• **Problem requirements**: The answer must consist of every line from the entries that holds the word "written".

Items from a dataset:
§

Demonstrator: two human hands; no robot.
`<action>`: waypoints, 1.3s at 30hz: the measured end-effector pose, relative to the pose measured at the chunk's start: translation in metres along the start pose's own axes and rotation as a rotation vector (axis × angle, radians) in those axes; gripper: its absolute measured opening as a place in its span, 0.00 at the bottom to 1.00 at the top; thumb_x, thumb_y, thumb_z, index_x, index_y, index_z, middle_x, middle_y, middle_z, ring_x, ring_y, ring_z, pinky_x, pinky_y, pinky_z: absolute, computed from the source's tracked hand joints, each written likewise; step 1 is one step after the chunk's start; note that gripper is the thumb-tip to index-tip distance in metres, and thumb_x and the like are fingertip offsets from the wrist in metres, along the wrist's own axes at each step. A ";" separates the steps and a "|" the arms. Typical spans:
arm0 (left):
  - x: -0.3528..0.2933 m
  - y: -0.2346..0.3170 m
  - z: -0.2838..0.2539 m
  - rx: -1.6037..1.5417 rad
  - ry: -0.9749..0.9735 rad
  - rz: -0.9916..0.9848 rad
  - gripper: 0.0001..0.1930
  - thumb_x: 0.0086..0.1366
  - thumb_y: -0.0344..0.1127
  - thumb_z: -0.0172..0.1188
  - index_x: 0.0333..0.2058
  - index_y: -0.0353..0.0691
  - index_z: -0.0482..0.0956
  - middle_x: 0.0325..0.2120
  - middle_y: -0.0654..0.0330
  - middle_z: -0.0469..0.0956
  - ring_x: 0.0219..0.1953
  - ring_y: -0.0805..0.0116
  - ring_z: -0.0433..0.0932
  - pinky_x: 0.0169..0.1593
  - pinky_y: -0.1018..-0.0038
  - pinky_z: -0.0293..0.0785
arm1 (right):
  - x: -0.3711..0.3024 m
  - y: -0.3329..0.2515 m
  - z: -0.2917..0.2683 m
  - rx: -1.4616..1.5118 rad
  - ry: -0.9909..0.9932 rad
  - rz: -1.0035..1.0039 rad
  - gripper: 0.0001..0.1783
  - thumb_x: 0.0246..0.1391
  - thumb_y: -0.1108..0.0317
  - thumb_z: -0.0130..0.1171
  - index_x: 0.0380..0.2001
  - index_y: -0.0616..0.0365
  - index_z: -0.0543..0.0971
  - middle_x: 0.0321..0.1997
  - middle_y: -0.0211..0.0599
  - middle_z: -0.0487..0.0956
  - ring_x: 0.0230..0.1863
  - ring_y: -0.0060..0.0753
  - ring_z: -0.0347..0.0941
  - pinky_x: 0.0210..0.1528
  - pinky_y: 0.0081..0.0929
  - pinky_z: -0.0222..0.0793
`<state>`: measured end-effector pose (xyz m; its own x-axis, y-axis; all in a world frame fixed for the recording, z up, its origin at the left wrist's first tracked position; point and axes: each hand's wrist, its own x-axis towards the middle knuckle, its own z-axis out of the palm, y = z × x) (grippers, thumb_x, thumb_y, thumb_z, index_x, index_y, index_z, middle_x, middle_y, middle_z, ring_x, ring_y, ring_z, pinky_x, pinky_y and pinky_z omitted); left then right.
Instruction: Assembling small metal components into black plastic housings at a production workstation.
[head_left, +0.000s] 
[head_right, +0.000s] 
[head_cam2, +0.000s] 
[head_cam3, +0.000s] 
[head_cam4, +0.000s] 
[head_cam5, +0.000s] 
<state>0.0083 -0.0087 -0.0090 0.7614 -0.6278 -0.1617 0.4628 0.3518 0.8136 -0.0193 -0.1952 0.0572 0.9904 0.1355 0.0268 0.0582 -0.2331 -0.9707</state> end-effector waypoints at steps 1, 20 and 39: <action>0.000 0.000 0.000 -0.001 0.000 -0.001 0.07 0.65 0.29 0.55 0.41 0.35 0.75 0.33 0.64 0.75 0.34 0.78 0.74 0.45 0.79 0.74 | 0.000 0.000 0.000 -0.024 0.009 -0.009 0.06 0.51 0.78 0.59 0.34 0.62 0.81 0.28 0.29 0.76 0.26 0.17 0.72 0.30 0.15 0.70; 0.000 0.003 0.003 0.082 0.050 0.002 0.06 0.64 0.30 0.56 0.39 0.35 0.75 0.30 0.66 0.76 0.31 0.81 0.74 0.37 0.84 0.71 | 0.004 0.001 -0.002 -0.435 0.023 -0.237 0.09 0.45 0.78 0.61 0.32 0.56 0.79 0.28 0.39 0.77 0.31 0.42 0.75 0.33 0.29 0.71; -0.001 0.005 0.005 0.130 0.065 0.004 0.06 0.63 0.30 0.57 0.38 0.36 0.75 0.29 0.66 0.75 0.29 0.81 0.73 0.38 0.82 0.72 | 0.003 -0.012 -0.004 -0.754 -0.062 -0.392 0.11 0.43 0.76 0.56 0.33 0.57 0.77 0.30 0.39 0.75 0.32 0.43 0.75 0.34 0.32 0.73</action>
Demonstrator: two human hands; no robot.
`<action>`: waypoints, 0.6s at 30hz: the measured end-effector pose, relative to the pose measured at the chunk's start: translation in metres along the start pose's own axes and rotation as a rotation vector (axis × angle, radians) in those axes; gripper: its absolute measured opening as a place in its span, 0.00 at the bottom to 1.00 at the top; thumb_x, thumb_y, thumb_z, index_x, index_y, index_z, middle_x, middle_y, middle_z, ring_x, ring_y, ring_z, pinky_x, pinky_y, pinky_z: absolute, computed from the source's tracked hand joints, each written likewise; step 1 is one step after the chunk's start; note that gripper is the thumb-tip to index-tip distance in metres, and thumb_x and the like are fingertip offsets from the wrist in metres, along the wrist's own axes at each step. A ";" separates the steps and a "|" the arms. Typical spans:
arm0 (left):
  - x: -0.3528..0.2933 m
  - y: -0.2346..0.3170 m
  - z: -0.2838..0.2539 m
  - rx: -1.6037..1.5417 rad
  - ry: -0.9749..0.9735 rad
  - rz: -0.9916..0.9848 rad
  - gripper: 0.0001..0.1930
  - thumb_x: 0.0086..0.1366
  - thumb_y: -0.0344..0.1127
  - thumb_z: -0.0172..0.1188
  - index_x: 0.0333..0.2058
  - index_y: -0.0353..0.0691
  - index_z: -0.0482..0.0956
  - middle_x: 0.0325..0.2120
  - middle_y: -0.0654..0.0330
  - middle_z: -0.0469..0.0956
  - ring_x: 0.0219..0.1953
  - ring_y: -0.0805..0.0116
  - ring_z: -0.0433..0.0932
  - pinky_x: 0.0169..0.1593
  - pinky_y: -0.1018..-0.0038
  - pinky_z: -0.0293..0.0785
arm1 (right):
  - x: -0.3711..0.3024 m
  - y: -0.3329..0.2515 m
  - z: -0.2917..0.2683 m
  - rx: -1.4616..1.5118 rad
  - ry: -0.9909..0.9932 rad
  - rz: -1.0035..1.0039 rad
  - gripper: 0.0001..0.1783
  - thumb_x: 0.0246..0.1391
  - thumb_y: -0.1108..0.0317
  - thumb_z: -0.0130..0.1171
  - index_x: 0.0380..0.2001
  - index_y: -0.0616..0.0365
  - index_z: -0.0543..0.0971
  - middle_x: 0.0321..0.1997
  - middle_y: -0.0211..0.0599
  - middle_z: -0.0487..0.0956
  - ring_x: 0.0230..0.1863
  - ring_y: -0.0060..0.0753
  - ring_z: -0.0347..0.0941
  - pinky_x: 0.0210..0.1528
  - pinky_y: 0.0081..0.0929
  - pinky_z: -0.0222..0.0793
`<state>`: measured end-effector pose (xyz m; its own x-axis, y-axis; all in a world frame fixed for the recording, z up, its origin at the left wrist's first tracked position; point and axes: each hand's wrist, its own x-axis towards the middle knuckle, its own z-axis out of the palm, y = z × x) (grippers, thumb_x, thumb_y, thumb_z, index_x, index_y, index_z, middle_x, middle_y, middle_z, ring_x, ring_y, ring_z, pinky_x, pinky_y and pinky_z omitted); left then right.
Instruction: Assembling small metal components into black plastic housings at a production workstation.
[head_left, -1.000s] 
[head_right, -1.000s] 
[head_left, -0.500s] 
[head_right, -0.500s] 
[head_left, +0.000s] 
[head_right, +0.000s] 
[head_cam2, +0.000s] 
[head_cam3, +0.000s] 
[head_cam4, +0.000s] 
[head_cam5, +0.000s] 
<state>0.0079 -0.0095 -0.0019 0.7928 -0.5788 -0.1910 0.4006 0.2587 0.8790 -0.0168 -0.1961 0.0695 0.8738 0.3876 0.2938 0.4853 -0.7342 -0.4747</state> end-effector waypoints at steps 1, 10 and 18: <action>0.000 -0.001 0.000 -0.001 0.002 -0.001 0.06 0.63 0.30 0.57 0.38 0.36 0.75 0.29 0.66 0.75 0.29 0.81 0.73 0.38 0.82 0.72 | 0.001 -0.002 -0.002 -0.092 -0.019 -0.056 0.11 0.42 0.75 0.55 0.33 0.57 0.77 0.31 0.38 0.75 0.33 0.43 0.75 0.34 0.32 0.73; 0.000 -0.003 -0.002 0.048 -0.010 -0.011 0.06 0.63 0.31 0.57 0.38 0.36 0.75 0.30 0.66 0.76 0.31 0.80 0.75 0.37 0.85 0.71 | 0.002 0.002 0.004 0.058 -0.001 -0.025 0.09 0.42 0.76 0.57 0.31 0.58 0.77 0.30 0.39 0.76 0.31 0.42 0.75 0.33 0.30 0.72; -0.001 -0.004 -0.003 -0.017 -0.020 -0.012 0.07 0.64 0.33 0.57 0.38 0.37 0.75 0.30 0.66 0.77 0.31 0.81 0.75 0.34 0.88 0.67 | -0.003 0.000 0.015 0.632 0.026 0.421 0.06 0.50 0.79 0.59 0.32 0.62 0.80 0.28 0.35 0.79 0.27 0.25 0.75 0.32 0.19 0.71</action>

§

• **Output of the exercise**:
`<action>`: waypoints, 1.3s at 30hz: the measured end-effector pose, relative to the pose measured at the chunk's start: translation in metres along the start pose's own axes and rotation as a rotation vector (axis × angle, radians) in those axes; gripper: its absolute measured opening as a place in its span, 0.00 at the bottom to 1.00 at the top; thumb_x, thumb_y, thumb_z, index_x, index_y, index_z, middle_x, middle_y, middle_z, ring_x, ring_y, ring_z, pinky_x, pinky_y, pinky_z: absolute, computed from the source's tracked hand joints, each written likewise; step 1 is one step after the chunk's start; note that gripper is the thumb-tip to index-tip distance in metres, and thumb_x and the like are fingertip offsets from the wrist in metres, along the wrist's own axes at each step. A ";" separates the steps and a "|" the arms. Typical spans:
`<action>`: waypoints, 0.6s at 30hz: the measured end-effector pose, relative to the pose measured at the chunk's start: translation in metres along the start pose's own axes and rotation as a rotation vector (axis × angle, radians) in those axes; gripper: its absolute measured opening as a place in its span, 0.00 at the bottom to 1.00 at the top; thumb_x, thumb_y, thumb_z, index_x, index_y, index_z, middle_x, middle_y, middle_z, ring_x, ring_y, ring_z, pinky_x, pinky_y, pinky_z: absolute, computed from the source's tracked hand joints, each written likewise; step 1 is one step after the chunk's start; note that gripper is the thumb-tip to index-tip distance in metres, and thumb_x and the like are fingertip offsets from the wrist in metres, along the wrist's own axes at each step. A ";" separates the steps and a "|" the arms. Typical spans:

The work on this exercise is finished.